Ja też mam takie odczucie, że kierowcy nie mają pojęcia jak należy wozić pasażerów autobusu.
Hamują ostro przy każdej okazji.
Sam się zaprze o kierownice i ma gdzieś pasażerów.
Tragedia
Jeden autobus ma tak już wyblakniętą tę nad głową kierowcy tablice z numerem linii i kierunkiem jazdy że ledwo co widać co to za numer.
Zamiast wymienić na LEDy to gdzieś mają pasażerów.
Ten stan rzeczy trwa id dawna, dawna…….
Brak oświetlenia na przystankach.
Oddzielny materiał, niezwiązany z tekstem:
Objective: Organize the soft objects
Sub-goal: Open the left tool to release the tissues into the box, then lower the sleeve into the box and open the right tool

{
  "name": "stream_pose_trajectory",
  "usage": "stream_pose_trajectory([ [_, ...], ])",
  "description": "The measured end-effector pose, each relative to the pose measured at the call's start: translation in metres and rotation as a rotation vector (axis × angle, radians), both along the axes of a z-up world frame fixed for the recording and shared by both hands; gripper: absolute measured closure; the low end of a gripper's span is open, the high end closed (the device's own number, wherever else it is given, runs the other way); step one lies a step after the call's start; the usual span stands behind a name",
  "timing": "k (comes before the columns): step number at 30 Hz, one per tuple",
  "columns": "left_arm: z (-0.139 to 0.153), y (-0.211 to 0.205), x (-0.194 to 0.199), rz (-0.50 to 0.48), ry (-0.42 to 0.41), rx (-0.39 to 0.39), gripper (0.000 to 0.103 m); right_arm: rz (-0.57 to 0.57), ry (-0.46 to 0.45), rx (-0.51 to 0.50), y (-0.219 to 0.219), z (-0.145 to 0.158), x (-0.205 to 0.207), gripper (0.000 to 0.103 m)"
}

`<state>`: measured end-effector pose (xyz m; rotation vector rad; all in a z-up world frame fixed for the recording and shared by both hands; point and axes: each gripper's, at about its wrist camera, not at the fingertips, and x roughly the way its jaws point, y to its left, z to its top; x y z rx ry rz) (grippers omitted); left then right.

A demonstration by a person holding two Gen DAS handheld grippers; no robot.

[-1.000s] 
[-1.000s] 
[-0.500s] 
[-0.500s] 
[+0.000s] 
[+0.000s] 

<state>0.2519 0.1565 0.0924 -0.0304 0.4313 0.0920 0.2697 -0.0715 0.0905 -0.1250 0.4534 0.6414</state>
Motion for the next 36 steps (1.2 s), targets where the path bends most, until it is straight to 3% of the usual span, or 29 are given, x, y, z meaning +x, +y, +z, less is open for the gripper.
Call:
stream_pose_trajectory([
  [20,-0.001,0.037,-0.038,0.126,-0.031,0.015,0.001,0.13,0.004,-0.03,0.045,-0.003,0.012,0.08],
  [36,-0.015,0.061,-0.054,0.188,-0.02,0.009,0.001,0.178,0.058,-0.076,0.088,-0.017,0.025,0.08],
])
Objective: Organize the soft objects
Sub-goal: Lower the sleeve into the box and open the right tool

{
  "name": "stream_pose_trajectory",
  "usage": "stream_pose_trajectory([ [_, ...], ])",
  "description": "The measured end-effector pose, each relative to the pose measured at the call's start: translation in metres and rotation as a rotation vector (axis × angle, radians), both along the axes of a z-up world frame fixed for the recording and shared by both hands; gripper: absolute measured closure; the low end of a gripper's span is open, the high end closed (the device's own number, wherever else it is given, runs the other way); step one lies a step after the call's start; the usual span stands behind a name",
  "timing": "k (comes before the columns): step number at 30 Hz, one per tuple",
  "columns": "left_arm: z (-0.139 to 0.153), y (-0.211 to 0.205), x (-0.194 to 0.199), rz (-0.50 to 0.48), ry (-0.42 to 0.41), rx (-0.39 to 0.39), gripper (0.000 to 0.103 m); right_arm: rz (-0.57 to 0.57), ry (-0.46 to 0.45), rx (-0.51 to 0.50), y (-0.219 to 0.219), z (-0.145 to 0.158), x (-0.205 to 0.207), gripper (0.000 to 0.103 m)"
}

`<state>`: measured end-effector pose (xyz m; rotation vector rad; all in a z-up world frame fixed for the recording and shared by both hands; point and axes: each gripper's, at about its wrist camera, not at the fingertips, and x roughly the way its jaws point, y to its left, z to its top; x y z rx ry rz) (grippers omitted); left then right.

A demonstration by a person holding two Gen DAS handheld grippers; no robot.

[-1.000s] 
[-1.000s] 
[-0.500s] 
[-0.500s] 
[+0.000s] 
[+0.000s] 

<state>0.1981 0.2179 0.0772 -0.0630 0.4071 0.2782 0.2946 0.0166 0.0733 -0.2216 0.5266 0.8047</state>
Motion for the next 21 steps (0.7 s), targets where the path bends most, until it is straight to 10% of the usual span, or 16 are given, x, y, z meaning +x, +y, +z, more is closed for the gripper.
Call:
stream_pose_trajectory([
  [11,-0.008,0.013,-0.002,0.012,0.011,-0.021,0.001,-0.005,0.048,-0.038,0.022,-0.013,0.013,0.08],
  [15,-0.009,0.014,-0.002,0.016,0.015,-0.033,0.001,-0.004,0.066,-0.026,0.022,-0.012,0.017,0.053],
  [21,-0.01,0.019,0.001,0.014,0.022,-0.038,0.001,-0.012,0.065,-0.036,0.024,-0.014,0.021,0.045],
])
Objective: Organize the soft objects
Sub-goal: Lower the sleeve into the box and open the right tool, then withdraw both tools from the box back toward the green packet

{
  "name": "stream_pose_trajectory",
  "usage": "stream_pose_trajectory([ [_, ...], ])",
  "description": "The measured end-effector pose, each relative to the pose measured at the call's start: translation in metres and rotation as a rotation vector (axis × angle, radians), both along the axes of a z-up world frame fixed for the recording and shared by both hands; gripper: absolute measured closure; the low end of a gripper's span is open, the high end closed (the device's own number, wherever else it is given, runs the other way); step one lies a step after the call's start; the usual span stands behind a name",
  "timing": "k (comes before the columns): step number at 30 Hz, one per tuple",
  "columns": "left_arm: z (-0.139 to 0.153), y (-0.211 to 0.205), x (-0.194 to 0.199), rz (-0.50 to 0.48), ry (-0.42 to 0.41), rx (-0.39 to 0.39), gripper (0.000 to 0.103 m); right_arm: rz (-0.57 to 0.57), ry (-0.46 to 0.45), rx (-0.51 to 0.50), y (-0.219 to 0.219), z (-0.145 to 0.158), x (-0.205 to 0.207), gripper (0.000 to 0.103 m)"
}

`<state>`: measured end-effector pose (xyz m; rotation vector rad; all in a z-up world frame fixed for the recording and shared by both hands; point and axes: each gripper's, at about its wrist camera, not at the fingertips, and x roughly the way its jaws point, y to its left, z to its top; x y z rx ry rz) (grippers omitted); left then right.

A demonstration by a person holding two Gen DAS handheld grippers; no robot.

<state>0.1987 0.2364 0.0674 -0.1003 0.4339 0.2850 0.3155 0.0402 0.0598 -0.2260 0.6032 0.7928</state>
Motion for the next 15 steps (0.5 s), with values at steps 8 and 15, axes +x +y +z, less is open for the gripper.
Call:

Nie można przeczytać rozkładu jazdy.
Jeszcze nigdy nie widziałem by toś korzystał z tych dziwnych ładowarek do telefonu przy przystankach.
Ktoś kiedyś nieźle zarobił na tym badziewie.
Miasto turustyczno-sanatoryjne a w aplikacji Jak dojadę inny rozkład niż na przystankach.
Nie znam miasta, które ma centrum handlowe (Karuzela) bez komunikacji miejskiej!
Dokładnie też to zauważyłem,
W aplikacji Jak dojadę, zupełnie coś innego.
To że brak połączenia z Karuzelą to pewnie jakaś zmowa miejskich włodarzy ze Stowarzyszeniem Kupców, innej opcji nie widzę.
Ogłosić przetarg, oddać w ręce prywatne.